▸ **Task statement**
Omit the images. Restate all of the records word for word.

[Data entries]
..........

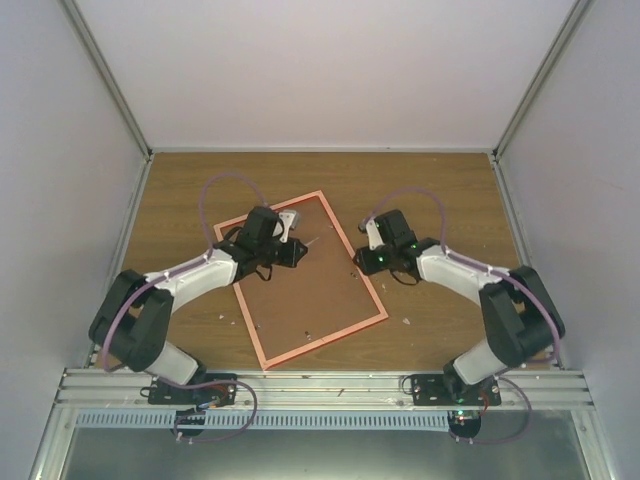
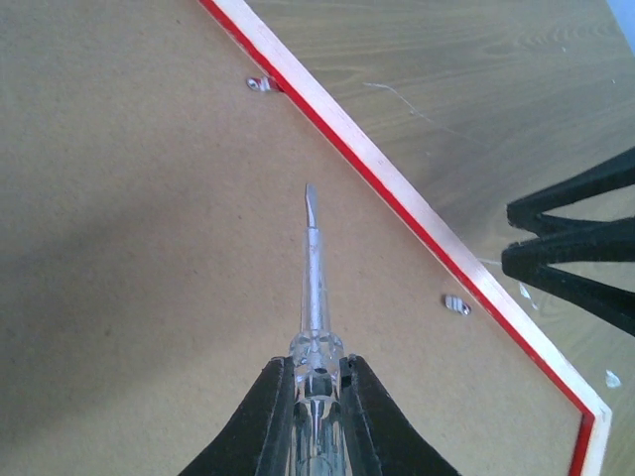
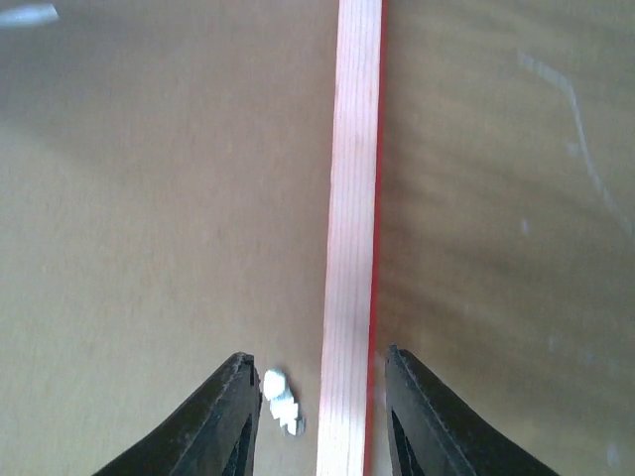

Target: Take the photo out of the frame

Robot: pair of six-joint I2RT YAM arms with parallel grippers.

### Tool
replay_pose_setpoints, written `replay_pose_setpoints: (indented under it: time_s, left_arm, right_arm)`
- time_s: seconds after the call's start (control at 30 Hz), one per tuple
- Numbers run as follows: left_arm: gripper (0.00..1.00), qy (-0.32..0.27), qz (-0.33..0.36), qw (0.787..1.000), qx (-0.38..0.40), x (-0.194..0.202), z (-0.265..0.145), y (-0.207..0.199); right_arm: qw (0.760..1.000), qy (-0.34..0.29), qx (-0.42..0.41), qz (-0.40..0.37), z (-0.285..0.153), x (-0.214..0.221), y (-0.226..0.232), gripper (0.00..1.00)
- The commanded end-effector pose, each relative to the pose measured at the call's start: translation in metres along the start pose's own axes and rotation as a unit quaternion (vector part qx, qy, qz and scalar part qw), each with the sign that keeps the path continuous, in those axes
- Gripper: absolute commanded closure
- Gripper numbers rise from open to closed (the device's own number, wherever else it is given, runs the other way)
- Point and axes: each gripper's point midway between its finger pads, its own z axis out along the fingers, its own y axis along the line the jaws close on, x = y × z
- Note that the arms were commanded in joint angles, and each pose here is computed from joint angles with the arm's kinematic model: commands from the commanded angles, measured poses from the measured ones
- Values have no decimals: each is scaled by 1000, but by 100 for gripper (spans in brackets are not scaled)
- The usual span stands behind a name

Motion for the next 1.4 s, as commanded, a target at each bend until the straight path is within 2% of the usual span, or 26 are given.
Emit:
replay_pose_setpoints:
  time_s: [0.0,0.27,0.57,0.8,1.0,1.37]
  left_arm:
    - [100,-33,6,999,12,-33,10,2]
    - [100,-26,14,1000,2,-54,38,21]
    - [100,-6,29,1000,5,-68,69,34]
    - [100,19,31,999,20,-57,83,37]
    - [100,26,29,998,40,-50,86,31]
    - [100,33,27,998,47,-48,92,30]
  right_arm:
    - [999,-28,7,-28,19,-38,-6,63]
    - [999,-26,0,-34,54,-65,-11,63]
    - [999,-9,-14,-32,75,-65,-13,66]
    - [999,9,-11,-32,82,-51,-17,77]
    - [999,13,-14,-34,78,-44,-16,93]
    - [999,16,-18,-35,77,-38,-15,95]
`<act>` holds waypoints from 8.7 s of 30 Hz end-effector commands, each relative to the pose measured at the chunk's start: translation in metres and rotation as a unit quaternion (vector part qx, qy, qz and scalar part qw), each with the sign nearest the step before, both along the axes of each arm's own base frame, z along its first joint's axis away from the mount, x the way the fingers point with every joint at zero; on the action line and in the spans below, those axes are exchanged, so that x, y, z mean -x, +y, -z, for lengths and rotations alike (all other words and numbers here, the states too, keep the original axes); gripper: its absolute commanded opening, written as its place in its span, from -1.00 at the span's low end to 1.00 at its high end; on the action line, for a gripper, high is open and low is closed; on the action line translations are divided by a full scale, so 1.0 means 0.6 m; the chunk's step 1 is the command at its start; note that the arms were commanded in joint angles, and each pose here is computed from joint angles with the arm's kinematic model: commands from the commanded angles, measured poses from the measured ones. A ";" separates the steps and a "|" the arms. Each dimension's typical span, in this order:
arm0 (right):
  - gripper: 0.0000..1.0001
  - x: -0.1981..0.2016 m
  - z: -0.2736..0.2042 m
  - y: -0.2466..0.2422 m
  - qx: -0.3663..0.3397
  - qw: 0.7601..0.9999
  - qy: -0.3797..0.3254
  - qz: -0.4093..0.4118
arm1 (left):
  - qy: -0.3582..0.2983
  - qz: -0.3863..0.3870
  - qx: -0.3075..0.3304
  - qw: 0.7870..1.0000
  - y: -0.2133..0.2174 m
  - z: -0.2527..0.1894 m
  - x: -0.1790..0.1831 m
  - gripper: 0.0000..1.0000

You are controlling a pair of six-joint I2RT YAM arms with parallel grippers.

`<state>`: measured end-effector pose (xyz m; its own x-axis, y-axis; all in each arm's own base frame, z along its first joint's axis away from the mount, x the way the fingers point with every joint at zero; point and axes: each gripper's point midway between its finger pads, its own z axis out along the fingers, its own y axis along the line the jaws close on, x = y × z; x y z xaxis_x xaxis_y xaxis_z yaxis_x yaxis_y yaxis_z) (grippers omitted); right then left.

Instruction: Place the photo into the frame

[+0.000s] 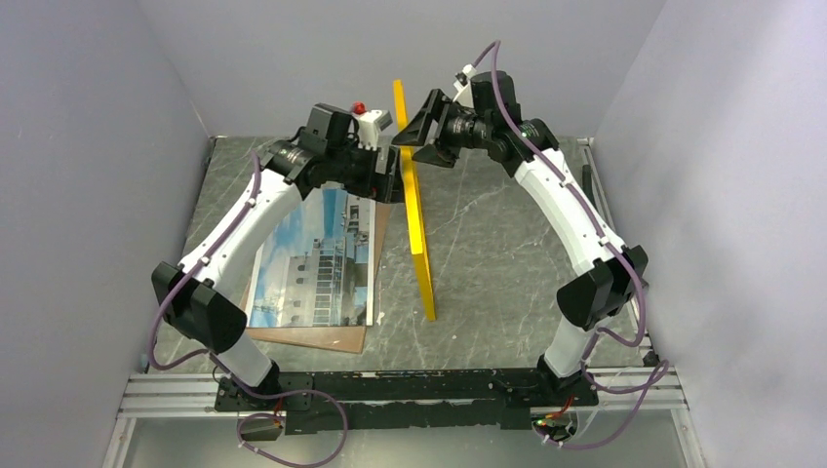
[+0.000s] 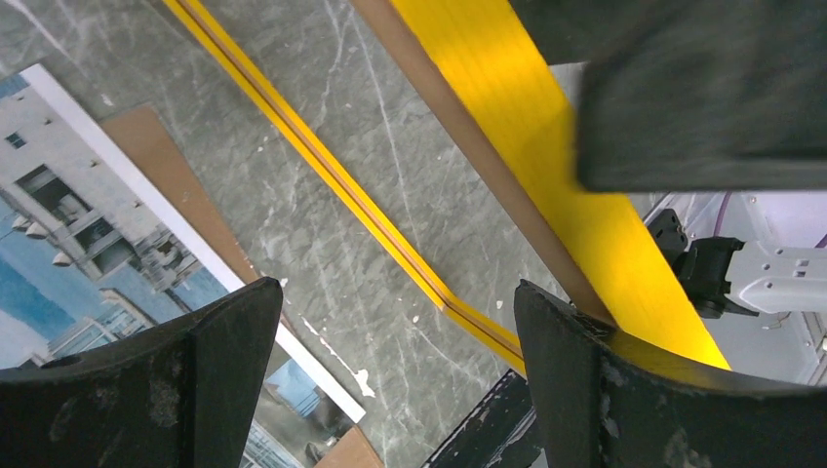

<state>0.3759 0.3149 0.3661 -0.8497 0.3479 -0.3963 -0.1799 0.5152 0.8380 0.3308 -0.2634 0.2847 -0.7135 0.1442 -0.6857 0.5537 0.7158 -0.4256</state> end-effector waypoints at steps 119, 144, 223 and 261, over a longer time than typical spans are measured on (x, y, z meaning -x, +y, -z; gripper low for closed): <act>-0.82 0.054 0.544 -0.461 0.633 0.743 0.169 0.134 | 0.013 0.014 -0.241 0.970 0.140 0.322 -0.061 0.89; 0.25 0.071 0.607 -0.491 0.581 0.775 0.203 0.144 | -0.001 0.020 -0.239 0.971 0.146 0.300 -0.049 0.89; 0.67 0.012 0.445 0.198 0.259 0.964 0.007 -0.062 | 0.163 -0.284 -0.280 0.903 0.732 0.397 -0.066 0.68; 0.69 -0.007 0.450 0.209 0.117 0.988 0.097 -0.026 | 0.221 -0.196 -0.263 0.919 0.584 0.508 -0.023 0.18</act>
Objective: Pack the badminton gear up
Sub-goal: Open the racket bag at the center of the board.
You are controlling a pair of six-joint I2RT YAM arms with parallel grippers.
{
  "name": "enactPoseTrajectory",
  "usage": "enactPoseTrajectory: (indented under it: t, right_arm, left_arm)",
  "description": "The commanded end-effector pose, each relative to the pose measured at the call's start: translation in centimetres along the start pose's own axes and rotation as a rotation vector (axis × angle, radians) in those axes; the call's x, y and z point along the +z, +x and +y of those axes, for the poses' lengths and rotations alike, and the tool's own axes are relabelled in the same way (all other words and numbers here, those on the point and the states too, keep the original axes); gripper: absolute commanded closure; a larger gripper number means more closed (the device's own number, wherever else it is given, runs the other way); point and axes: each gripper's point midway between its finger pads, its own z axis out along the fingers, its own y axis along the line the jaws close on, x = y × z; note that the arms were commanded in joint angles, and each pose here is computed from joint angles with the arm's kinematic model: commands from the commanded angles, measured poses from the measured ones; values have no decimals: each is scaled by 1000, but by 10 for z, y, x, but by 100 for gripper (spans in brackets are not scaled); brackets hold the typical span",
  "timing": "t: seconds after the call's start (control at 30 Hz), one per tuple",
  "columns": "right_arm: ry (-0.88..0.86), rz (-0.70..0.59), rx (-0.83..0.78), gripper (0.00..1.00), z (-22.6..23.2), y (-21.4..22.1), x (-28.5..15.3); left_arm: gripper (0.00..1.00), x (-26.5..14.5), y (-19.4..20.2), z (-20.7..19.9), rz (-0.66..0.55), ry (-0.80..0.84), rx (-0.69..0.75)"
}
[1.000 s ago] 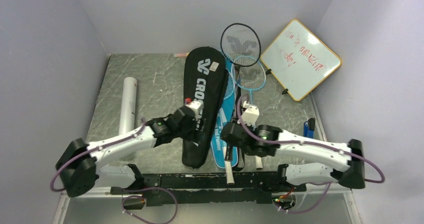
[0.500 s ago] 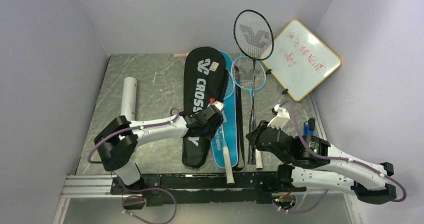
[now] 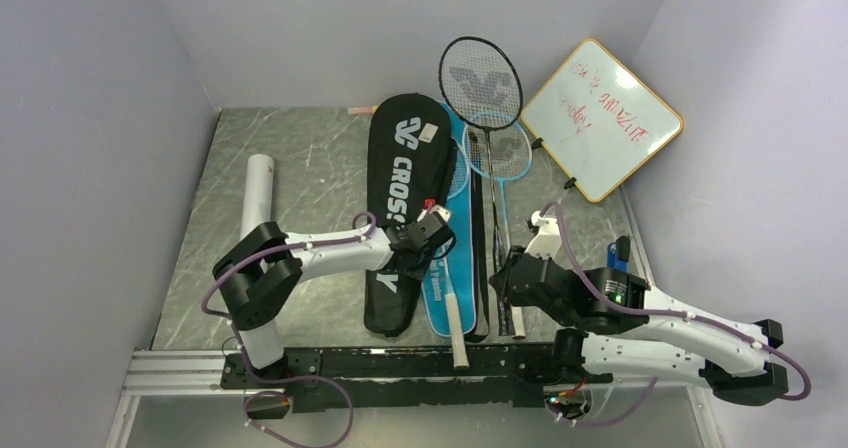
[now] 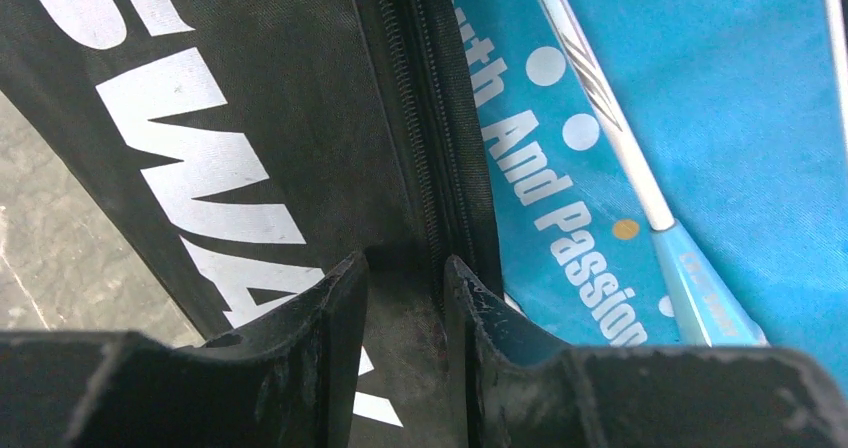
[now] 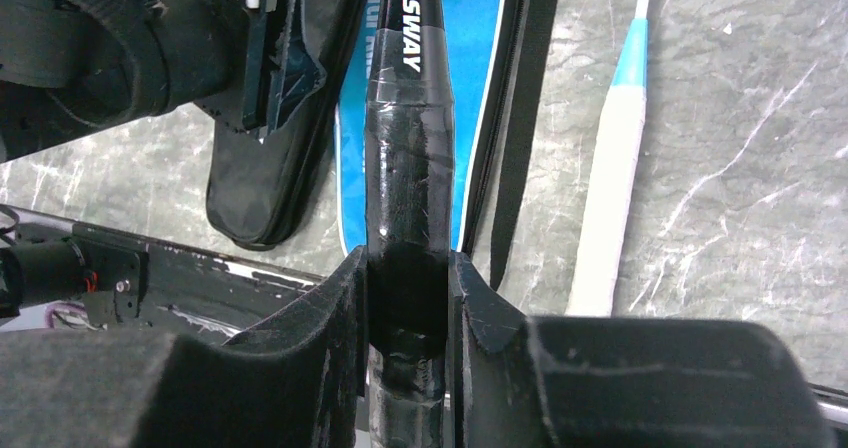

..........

▸ **Exercise answer**
Target: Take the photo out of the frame

Robot: pair of six-joint I2RT YAM arms with parallel grippers.

### Tool
replay_pose_setpoints, written `replay_pose_setpoints: (indented under it: time_s, left_arm, right_arm)`
- time_s: seconds after the call's start (control at 30 Hz), one per tuple
- Numbers run as follows: left_arm: gripper (0.00..1.00), qy (-0.32..0.27), qz (-0.33..0.36), qw (0.787..1.000), qx (-0.38..0.40), x (-0.194..0.202), z (-0.265..0.145), y (-0.207..0.199); right_arm: qw (0.760..1.000), qy (-0.34..0.29), qx (-0.42..0.41), qz (-0.40..0.37), z (-0.285..0.153), x (-0.214..0.221), y (-0.226..0.232), gripper (0.00..1.00)
- The commanded end-effector pose, each relative to the pose measured at the call's start: translation in metres along the start pose's own axes and rotation as a unit quaternion (vector part qx, qy, qz and scalar part qw), each with the sign that keeps the path continuous, in those axes
- Gripper: absolute commanded closure
- Gripper numbers rise from open to closed (the device's own number, wherever else it is given, runs the other way)
- Point and axes: each gripper's point midway between its finger pads, its own z axis out along the fingers, its own y axis along the line the jaws close on, x = y × z
- Note that the arms were commanded in joint angles, and each pose here is computed from joint angles with the arm's kinematic model: commands from the commanded angles, measured poses from the measured ones
- Values have no decimals: each is scaled by 1000, but by 100 for gripper (spans in brackets are not scaled)
- The usual span stands behind a name

Motion for the next 1.4 s, as commanded, a target at each bend until the straight path is within 2% of the usual span, or 26 are given.
Emit:
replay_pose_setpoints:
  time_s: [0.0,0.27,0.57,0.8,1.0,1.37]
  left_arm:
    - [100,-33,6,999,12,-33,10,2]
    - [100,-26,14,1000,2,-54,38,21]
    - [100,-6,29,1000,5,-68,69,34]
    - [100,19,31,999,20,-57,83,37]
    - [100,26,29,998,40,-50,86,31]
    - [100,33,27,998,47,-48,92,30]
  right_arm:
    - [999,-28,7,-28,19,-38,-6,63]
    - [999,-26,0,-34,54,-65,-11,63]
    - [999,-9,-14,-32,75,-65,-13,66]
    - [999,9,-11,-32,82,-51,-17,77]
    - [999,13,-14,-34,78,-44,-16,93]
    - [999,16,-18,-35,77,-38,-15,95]
`<act>` holds waypoints from 8.7 s of 30 Hz end-effector commands, each relative to the pose measured at the chunk's start: translation in metres and rotation as a unit quaternion (vector part qx, qy, qz and scalar part qw), each with the sign nearest the step before, both along the axes of each arm's own base frame, z along its first joint's axis away from the mount, x the way the fingers point with every joint at zero; on the action line and in the spans below, those axes are exchanged, so that x, y, z mean -x, +y, -z, for lengths and rotations alike (all other words and numbers here, the states too, keep the original axes); gripper: its absolute commanded opening, written as its place in its span, from -1.00 at the span's low end to 1.00 at its high end; on the action line, for a gripper, high is open and low is closed; on the action line translations are divided by a full scale, so 1.0 means 0.6 m; the chunk's step 1 is the command at its start; note that the arms were commanded in joint angles, and each pose here is computed from joint angles with the arm's kinematic model: commands from the commanded angles, measured poses from the measured ones. A ";" separates the steps and a "|" the arms. Each dimension's typical span, in this order:
arm0 (right):
  - gripper: 0.0000..1.0001
  - x: -0.1981..0.2016 m
  - z: -0.2736..0.2042 m
  - y: -0.2466..0.2422 m
  - qx: -0.3663..0.3397
  - qw: 0.7601..0.9999
  - qy: -0.3797..0.3254
  - qz: -0.4093..0.4118
arm1 (left):
  - qy: -0.3582..0.2983
  - qz: -0.3863..0.3870
  - qx: -0.3075..0.3304
  - qw: 0.7870..1.0000
  - y: -0.2133..0.2174 m
  - z: -0.2527..0.1894 m
  - x: -0.1790..0.1831 m
  - gripper: 0.0000..1.0000

You are controlling a pair of six-joint I2RT YAM arms with parallel grippers.

`<state>`: measured end-effector pose (xyz m; its own x-axis, y-axis; all in each arm's own base frame, z along its first joint's axis away from the mount, x the way the fingers point with every joint at zero; point and axes: each gripper's point midway between its finger pads, its own z axis out along the fingers, its own y axis along the line the jaws close on, x = y × z; x y z xaxis_x xaxis_y xaxis_z yaxis_x yaxis_y yaxis_z) (grippers omitted); right then left.

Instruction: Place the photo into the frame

[+0.000s] 
[+0.000s] 

<state>0.3759 0.3149 0.3661 -0.8497 0.3479 -0.3963 -0.1799 0.5152 0.8380 0.3308 -0.2634 0.2847 -0.7135 0.1442 -0.6857 0.5537 0.7158 -0.4256</state> end-effector waypoints at steps 119, 144, 223 and 261, over a longer time than typical spans are measured on (x, y, z meaning -x, +y, -z; gripper low for closed): <act>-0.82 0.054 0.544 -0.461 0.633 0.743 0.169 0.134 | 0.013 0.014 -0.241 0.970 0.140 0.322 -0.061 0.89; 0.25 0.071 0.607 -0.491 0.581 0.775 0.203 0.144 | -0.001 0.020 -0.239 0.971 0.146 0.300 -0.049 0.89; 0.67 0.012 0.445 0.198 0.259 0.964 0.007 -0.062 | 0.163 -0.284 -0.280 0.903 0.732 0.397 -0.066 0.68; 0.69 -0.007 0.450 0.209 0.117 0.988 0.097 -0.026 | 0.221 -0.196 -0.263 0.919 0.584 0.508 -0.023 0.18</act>
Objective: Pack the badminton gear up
Sub-goal: Open the racket bag at the center of the board.
You are controlling a pair of six-joint I2RT YAM arms with parallel grippers.
{
  "name": "enactPoseTrajectory",
  "usage": "enactPoseTrajectory: (indented under it: t, right_arm, left_arm)",
  "description": "The commanded end-effector pose, each relative to the pose measured at the call's start: translation in centimetres along the start pose's own axes and rotation as a rotation vector (axis × angle, radians) in those axes; the call's x, y and z point along the +z, +x and +y of those axes, for the poses' lengths and rotations alike, and the tool's own axes are relabelled in the same way (all other words and numbers here, those on the point and the states too, keep the original axes); gripper: absolute commanded closure; a larger gripper number means more closed (the device's own number, wherever else it is given, runs the other way); point and axes: each gripper's point midway between its finger pads, its own z axis out along the fingers, its own y axis along the line the jaws close on, x = y × z; note that the arms were commanded in joint angles, and each pose here is computed from joint angles with the arm's kinematic model: commands from the commanded angles, measured poses from the measured ones; values have no decimals: each is scaled by 1000, but by 10 for z, y, x, but by 100 for gripper (spans in brackets are not scaled); brackets hold the typical span",
  "timing": "t: seconds after the call's start (control at 30 Hz), one per tuple",
  "columns": "right_arm: ry (-0.88..0.86), rz (-0.70..0.59), rx (-0.83..0.78), gripper (0.00..1.00), z (-22.6..23.2), y (-21.4..22.1), x (-28.5..15.3); left_arm: gripper (0.00..1.00), x (-26.5..14.5), y (-19.4..20.2), z (-20.7..19.9), rz (-0.66..0.55), ry (-0.80..0.84), rx (-0.69..0.75)"
}
[1.000 s ago] 
[0.500 s ago] 
[now] 
[now] 
[now] 

This exercise is now finished, and nothing remains to add.